[Material for the task]:

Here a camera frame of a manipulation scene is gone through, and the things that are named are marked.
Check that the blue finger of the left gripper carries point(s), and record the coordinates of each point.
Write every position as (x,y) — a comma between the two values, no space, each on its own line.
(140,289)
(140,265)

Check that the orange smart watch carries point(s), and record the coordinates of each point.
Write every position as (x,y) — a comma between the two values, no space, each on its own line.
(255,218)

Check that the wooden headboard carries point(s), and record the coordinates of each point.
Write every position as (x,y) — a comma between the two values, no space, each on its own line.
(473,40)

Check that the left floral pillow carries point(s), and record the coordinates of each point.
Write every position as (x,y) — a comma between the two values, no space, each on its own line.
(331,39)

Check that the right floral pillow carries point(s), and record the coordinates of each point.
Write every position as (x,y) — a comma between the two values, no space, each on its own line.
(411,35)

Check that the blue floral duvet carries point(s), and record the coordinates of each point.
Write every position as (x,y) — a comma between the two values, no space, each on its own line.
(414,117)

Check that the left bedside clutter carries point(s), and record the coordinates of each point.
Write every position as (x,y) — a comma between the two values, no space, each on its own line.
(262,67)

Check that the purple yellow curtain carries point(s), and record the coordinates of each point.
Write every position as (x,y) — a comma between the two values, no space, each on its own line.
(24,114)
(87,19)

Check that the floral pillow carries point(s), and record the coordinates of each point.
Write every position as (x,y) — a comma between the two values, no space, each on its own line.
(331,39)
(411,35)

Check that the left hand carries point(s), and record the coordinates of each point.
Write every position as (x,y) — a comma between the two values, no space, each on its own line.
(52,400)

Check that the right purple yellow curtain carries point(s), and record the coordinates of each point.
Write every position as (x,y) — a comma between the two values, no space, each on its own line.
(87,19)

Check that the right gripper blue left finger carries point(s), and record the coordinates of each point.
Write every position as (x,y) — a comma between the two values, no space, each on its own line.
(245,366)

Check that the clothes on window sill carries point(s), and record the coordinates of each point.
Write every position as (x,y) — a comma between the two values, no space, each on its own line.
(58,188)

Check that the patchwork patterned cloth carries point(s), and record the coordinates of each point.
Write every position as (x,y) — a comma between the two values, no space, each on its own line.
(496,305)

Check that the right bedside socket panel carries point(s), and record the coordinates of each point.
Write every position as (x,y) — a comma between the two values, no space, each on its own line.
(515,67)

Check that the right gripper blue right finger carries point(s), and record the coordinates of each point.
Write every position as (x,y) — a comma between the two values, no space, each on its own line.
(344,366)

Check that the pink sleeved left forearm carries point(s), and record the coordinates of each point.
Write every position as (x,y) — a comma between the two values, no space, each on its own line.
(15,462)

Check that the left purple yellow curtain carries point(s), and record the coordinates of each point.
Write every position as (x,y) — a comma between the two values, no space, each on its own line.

[The problem]: Out of the listing above, reproduce exactly the lines from the one with "Check that the purple" up to and including the one with "Check that the floral".

[Solution to this problem]:
Check that the purple yellow curtain carries point(s), and record the coordinates of each point.
Write every position as (x,y) — a comma between the two values, no space, each on its own line.
(24,114)
(87,19)

Check that the floral pillow carries point(s), and record the coordinates of each point.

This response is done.